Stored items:
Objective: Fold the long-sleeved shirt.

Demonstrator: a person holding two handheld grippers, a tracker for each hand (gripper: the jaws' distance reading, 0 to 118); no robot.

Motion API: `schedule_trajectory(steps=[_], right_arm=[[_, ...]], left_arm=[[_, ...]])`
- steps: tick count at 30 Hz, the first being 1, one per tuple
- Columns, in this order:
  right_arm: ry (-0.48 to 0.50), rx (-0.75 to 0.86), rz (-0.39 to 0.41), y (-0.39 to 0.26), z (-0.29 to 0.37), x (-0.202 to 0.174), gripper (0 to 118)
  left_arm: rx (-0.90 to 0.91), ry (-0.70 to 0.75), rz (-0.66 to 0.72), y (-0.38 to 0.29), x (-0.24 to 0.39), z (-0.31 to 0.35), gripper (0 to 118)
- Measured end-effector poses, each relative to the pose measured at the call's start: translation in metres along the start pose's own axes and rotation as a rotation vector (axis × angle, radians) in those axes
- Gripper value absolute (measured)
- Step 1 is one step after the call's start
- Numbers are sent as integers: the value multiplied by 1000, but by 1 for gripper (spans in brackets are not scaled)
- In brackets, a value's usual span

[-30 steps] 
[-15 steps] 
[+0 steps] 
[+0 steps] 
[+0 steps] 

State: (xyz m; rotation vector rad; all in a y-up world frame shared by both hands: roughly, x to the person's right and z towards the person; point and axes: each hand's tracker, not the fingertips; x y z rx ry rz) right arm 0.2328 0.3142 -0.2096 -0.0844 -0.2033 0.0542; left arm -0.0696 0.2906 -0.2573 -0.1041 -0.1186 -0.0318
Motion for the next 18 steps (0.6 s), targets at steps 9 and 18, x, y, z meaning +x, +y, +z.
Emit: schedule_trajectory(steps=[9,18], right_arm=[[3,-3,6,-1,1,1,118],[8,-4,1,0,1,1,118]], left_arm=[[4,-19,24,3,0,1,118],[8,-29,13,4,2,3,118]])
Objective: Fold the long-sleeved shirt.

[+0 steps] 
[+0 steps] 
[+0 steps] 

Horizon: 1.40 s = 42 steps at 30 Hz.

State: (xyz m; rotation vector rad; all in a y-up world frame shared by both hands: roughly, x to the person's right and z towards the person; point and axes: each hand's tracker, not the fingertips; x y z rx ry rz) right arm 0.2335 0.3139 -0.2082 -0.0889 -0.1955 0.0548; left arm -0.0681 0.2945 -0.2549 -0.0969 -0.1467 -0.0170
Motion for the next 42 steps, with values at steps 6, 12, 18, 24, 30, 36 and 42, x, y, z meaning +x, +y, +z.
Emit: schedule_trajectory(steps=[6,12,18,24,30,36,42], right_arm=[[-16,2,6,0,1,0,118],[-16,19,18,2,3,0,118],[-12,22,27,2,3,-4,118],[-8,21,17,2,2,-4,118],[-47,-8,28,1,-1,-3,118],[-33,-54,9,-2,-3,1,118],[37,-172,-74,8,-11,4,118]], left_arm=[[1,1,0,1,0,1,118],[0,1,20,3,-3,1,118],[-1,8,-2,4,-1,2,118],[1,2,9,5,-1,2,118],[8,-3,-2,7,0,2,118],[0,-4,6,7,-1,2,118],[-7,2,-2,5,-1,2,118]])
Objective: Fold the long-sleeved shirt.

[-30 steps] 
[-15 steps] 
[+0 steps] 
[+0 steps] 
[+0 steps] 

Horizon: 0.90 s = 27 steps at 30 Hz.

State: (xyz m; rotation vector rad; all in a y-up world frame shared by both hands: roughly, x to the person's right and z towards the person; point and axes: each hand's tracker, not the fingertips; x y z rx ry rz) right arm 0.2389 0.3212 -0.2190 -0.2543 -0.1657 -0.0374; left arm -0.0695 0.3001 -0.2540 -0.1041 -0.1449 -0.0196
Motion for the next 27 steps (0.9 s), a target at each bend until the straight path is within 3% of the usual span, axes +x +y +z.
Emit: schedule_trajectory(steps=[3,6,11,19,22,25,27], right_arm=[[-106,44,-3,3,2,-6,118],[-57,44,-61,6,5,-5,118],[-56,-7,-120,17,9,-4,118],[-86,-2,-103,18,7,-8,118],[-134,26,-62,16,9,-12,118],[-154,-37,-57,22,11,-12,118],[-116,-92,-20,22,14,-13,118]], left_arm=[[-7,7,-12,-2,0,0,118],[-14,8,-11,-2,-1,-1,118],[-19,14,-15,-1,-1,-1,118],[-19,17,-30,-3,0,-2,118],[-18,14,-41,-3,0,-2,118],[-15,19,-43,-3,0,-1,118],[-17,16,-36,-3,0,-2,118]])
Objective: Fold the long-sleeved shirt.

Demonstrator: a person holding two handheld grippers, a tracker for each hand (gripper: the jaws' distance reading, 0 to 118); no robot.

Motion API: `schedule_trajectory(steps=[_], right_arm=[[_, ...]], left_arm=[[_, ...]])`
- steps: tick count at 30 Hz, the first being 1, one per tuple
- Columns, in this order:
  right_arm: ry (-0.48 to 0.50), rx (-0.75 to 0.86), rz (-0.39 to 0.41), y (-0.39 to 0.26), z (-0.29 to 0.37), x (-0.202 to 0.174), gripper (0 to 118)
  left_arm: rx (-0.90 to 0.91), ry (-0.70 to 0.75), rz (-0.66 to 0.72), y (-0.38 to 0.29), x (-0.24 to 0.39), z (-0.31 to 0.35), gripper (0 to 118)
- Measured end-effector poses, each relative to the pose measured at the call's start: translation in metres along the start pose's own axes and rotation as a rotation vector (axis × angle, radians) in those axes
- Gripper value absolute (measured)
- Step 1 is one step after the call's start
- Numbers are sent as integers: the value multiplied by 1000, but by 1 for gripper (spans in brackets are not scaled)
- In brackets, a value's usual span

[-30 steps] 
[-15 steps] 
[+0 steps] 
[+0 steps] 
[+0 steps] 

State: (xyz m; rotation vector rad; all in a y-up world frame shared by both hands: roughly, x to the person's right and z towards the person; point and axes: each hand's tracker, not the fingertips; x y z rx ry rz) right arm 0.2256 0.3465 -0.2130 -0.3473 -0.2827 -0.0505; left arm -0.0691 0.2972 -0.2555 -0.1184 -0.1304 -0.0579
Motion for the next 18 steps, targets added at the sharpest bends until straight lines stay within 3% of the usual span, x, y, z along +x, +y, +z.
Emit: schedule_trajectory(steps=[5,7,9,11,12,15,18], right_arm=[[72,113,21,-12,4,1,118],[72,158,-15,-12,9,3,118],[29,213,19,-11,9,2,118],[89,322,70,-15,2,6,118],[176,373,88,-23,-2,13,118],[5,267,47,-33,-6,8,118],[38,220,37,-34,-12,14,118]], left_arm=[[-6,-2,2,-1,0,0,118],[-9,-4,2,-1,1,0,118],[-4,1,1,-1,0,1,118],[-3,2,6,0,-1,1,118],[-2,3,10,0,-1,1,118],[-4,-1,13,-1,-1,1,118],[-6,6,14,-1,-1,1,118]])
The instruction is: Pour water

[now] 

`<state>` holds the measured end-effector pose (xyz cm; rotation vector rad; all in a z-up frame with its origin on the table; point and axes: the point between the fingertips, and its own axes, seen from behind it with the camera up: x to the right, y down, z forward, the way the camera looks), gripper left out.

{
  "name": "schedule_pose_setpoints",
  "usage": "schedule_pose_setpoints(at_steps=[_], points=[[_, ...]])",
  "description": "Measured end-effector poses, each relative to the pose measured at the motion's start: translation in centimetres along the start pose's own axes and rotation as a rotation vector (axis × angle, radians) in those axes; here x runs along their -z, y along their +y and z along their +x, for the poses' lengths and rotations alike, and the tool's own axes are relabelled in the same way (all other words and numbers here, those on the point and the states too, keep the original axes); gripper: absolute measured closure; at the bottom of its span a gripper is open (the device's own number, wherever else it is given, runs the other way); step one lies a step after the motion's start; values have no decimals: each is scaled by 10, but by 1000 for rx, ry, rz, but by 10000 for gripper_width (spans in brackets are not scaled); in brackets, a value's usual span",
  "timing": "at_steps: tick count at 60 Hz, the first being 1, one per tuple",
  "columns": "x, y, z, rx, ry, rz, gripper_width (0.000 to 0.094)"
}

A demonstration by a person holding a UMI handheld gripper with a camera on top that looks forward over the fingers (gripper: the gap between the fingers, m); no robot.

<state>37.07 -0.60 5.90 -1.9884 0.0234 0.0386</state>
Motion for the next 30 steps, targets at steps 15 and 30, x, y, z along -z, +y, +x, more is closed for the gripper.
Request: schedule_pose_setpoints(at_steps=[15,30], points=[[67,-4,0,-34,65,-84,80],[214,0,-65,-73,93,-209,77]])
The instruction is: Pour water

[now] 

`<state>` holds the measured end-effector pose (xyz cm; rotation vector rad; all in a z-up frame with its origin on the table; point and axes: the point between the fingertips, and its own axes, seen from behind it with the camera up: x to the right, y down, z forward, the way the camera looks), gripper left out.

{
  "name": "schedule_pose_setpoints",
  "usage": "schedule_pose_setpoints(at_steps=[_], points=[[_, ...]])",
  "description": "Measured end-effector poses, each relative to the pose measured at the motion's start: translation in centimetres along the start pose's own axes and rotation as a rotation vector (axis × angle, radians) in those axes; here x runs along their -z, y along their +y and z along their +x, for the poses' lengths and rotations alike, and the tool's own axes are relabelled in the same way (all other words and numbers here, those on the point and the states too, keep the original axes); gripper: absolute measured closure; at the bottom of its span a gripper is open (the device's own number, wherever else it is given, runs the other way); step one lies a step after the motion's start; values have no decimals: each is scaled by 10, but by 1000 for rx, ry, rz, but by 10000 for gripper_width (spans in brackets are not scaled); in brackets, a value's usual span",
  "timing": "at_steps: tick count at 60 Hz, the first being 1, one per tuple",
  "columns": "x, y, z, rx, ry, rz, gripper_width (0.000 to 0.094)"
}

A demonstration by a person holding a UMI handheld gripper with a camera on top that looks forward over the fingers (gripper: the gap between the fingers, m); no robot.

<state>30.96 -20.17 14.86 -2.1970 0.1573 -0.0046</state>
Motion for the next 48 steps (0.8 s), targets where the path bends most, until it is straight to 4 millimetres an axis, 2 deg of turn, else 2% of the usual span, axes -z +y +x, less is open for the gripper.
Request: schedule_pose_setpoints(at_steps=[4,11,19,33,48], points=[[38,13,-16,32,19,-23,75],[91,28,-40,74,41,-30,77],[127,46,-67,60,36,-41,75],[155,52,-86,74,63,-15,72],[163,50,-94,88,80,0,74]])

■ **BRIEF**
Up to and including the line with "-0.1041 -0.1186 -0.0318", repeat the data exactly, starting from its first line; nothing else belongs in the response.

■ **RESULT**
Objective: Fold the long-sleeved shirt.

Demonstrator: a person holding two handheld grippers, a tracker for each hand (gripper: the jaws' distance reading, 0 to 118); no robot.

Motion API: `schedule_trajectory(steps=[_], right_arm=[[_, ...]], left_arm=[[_, ...]])`
- steps: tick count at 30 Hz, the first being 1, one per tuple
- Columns, in this order:
  right_arm: ry (-0.48 to 0.50), rx (-0.75 to 0.86), rz (-0.39 to 0.41), y (-0.39 to 0.26), z (-0.29 to 0.37), x (-0.202 to 0.174), gripper (0 to 118)
  left_arm: rx (-0.90 to 0.91), ry (-0.70 to 0.75), rz (-0.66 to 0.72), y (-0.38 to 0.29), x (-0.24 to 0.39), z (-0.31 to 0.35), gripper (0 to 118)
- Measured end-effector poses, each relative to the pose measured at the call's start: translation in metres along the start pose's own axes and rotation as a rotation vector (axis × angle, radians) in those axes
- Gripper value absolute (measured)
- Step 1 is one step after the call's start
- Numbers are sent as integers: the value multiplied by 1000, but by 1 for gripper (spans in brackets are not scaled)
- In brackets, a value's usual span

[-30 steps] 
[-15 steps] 
[+0 steps] 
[+0 steps] 
[+0 steps] 

State: (xyz m; rotation vector rad; all in a y-up world frame shared by both hands: roughly, x to the person's right and z towards the person; point and axes: each hand's tracker, not the fingertips; x y z rx ry rz) right arm 0.2328 0.3142 -0.2096 -0.0844 -0.2033 0.0542; left arm -0.0696 0.2906 -0.2573 -0.1041 -0.1186 -0.0318

Nothing further is needed to complete the exercise.